**WORK ITEM**
From the entries below, return exactly the lines beginning at the one that contains "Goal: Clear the" and ending at the one that contains "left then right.", both of them included, and only those lines.

::: PROVIDED DATA

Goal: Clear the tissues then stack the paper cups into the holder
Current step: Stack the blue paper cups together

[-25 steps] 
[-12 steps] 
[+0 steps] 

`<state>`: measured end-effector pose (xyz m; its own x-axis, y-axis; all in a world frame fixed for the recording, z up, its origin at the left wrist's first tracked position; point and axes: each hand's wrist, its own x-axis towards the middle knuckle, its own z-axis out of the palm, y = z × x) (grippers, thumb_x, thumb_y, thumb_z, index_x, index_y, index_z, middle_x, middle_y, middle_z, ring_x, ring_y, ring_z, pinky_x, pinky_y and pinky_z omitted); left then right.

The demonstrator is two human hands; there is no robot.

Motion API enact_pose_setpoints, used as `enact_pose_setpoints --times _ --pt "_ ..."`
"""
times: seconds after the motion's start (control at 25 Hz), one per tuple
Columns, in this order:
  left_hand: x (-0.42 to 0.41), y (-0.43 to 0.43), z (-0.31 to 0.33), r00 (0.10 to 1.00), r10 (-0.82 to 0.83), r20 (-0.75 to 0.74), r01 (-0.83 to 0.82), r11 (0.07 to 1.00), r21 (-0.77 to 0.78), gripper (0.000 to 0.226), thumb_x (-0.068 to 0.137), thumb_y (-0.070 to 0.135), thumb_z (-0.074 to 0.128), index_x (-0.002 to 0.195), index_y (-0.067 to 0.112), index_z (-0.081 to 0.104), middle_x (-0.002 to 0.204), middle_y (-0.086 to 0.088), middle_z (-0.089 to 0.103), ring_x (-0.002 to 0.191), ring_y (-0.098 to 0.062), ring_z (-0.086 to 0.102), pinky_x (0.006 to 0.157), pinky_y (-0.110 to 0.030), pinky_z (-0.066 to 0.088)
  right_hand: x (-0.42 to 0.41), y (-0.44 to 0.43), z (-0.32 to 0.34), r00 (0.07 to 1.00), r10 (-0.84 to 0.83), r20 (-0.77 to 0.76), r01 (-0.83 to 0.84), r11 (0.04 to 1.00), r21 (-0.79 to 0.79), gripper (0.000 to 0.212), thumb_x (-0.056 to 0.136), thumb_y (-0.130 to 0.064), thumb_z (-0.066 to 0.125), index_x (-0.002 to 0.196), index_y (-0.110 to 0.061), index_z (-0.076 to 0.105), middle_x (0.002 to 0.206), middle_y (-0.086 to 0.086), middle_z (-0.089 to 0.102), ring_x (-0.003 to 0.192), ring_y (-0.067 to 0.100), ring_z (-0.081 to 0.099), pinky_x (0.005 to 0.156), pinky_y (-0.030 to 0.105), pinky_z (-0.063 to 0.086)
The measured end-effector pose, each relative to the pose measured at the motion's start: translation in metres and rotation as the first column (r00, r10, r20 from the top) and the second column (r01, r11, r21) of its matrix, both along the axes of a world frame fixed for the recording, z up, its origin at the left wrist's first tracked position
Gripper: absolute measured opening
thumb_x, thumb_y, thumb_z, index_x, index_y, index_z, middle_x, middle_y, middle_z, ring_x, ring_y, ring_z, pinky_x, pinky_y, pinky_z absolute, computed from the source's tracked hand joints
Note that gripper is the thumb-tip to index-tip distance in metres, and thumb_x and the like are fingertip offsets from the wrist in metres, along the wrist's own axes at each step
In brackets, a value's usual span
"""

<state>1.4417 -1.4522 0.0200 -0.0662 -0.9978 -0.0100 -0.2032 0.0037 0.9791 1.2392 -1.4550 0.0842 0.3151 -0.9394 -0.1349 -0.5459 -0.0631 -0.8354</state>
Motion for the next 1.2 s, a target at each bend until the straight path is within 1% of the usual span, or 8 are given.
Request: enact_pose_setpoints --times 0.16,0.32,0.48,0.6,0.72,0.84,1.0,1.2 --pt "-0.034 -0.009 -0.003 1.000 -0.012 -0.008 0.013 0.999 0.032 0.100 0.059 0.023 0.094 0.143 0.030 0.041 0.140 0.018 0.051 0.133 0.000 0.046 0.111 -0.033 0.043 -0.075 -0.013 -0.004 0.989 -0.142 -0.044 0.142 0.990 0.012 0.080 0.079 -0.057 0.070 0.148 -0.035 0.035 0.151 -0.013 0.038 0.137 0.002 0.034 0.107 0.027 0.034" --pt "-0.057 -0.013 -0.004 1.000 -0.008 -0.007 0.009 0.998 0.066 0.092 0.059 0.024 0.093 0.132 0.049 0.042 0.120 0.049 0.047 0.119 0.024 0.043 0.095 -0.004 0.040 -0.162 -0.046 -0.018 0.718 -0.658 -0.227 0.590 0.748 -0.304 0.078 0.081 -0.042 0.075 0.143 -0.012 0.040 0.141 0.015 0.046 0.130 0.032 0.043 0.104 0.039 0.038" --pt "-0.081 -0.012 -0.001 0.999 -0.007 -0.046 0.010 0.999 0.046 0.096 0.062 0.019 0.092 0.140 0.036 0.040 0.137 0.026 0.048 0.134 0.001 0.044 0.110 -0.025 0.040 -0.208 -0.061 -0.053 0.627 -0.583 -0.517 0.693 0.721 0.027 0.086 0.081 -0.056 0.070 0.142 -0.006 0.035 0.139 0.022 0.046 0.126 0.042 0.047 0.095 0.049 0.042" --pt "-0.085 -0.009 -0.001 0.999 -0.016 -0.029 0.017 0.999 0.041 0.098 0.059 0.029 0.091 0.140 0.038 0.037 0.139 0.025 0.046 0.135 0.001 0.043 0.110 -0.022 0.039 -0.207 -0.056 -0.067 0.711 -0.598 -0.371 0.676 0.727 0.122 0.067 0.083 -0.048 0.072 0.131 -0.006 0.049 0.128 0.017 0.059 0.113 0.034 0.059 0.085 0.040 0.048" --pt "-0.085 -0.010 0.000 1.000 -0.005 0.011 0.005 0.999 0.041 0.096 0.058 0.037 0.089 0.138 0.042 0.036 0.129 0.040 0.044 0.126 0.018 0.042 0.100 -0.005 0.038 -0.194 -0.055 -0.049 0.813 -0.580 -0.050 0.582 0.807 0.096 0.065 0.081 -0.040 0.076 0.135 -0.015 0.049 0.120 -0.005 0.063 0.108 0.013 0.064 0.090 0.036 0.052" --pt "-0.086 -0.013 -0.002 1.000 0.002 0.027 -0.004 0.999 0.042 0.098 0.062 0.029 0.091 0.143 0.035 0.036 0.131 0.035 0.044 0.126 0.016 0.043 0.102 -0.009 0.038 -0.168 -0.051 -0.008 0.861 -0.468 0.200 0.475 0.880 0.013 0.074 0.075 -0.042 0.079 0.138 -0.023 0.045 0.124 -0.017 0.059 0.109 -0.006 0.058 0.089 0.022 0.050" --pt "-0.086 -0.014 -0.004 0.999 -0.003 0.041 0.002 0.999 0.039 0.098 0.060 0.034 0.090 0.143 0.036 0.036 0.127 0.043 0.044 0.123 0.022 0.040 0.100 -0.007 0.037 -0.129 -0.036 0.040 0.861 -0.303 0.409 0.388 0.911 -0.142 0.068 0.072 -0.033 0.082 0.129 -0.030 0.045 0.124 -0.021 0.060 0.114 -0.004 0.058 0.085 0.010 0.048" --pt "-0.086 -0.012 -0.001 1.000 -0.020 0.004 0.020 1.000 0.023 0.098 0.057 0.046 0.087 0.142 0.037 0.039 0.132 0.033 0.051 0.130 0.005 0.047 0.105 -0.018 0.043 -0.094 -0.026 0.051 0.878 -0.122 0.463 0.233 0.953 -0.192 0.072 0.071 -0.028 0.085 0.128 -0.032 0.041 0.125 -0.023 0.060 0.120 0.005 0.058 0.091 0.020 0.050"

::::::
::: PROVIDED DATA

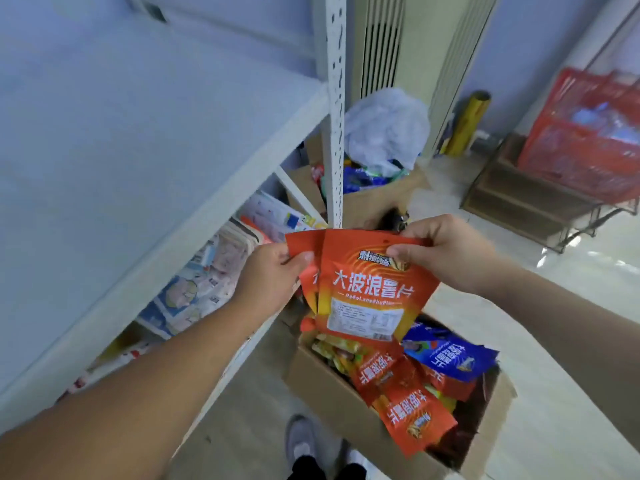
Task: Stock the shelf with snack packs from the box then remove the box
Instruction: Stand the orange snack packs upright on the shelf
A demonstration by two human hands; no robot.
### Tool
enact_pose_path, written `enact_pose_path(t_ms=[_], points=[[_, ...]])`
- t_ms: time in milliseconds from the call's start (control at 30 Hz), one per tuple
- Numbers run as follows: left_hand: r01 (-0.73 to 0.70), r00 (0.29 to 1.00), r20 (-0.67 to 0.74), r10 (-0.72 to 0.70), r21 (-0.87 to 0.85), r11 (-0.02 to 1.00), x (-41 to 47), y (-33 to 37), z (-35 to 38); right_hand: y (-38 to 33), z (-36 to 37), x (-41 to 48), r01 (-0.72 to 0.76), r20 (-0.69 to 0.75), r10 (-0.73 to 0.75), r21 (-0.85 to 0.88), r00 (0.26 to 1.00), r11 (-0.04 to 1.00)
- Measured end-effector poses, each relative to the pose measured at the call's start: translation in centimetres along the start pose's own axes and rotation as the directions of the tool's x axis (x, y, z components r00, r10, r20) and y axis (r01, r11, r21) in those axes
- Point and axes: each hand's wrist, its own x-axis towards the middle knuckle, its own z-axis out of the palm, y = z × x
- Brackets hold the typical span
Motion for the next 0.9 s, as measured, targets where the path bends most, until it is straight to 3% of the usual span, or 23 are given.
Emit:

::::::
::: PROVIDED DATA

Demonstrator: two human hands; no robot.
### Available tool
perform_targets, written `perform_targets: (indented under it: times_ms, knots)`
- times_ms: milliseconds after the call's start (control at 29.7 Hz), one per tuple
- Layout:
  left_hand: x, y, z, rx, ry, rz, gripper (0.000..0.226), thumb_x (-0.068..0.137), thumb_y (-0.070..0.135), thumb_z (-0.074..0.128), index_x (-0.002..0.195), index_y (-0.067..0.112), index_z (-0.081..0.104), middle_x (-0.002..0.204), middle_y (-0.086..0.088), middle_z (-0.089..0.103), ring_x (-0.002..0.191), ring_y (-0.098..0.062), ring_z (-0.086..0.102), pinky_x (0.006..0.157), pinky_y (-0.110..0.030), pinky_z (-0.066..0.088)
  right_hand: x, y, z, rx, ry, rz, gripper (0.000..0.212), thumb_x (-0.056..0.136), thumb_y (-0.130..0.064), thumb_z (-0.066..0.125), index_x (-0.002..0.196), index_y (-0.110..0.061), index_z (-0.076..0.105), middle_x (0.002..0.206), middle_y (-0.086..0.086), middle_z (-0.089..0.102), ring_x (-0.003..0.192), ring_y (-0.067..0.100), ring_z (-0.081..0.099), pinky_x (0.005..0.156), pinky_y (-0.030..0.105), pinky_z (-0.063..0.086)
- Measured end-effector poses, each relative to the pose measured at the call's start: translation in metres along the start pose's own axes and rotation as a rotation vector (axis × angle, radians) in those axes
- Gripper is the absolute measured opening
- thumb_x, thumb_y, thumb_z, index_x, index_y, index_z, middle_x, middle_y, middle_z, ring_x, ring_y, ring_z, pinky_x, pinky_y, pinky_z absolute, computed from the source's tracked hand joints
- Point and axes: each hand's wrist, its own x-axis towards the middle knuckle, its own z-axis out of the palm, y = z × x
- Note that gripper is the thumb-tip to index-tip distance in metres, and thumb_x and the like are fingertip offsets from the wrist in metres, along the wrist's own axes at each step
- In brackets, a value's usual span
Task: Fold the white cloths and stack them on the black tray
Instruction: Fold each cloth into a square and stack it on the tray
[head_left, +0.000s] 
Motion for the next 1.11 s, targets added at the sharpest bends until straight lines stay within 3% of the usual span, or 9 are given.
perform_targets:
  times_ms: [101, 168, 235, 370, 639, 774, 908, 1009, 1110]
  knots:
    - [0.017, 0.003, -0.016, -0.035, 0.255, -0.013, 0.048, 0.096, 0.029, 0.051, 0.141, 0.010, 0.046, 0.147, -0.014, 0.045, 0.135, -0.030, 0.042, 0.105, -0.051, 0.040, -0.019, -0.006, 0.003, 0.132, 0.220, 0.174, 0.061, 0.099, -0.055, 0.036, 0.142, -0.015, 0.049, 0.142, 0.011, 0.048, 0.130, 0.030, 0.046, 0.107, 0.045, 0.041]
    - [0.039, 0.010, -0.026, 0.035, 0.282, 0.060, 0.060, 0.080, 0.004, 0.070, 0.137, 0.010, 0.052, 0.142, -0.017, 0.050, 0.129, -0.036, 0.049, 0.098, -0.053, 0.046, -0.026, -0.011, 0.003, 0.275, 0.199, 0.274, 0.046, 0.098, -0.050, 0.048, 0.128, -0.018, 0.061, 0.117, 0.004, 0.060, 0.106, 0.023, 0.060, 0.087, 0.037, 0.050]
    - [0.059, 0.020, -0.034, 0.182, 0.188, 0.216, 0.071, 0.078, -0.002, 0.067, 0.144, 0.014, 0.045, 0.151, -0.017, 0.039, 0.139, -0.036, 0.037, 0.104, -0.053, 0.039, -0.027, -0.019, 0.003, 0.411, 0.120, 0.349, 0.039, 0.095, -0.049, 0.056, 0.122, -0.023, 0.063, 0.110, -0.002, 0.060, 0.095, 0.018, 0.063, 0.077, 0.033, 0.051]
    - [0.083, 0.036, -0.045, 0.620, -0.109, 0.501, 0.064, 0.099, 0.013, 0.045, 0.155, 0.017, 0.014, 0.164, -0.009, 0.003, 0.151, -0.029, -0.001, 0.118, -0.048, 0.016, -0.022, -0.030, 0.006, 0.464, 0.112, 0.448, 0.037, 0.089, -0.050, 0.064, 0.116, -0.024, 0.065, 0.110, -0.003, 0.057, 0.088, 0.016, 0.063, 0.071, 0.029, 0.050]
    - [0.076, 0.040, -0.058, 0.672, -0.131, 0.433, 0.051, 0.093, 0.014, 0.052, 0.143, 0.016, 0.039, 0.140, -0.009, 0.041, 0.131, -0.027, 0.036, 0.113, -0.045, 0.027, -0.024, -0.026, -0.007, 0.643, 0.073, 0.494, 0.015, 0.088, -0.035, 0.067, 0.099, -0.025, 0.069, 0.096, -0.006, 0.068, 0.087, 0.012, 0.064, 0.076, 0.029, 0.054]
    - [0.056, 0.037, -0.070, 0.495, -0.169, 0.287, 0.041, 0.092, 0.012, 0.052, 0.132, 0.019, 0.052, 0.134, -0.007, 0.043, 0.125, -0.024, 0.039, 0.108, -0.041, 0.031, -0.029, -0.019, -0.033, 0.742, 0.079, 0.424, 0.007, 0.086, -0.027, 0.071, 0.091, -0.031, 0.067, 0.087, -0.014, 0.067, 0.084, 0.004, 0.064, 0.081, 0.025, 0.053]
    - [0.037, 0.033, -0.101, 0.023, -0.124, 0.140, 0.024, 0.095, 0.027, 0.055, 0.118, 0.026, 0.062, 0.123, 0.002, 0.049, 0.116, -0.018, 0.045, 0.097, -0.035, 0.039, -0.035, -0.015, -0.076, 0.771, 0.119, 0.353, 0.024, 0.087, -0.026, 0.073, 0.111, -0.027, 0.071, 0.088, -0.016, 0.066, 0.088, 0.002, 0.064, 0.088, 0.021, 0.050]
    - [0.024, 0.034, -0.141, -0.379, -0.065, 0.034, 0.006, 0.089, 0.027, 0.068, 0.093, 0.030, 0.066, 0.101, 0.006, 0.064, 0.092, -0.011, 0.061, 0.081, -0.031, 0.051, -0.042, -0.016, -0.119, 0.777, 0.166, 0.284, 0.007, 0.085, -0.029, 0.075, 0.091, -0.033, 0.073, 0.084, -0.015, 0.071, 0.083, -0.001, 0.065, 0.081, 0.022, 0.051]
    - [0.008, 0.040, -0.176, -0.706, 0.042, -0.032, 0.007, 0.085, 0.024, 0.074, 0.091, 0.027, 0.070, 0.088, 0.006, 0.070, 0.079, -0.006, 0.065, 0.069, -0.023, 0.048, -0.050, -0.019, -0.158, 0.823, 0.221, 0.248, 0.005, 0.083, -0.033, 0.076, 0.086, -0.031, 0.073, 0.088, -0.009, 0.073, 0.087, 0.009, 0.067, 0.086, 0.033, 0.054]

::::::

**FINAL ANSWER**
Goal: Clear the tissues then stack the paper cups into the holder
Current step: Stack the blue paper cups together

[-25 steps] 
[-12 steps] 
[+0 steps] 

`<state>`: measured end-effector pose (xyz m; its own x-axis, y-axis; all in a world frame fixed for the recording, z up, its origin at the left wrist's first tracked position; point and axes: each hand's wrist, its own x-axis towards the middle knuckle, its own z-axis out of the palm, y = z × x) (grippers, thumb_x, thumb_y, thumb_z, index_x, index_y, index_z, middle_x, middle_y, middle_z, ring_x, ring_y, ring_z, pinky_x, pinky_y and pinky_z omitted); left then right.

There is no more to the exercise.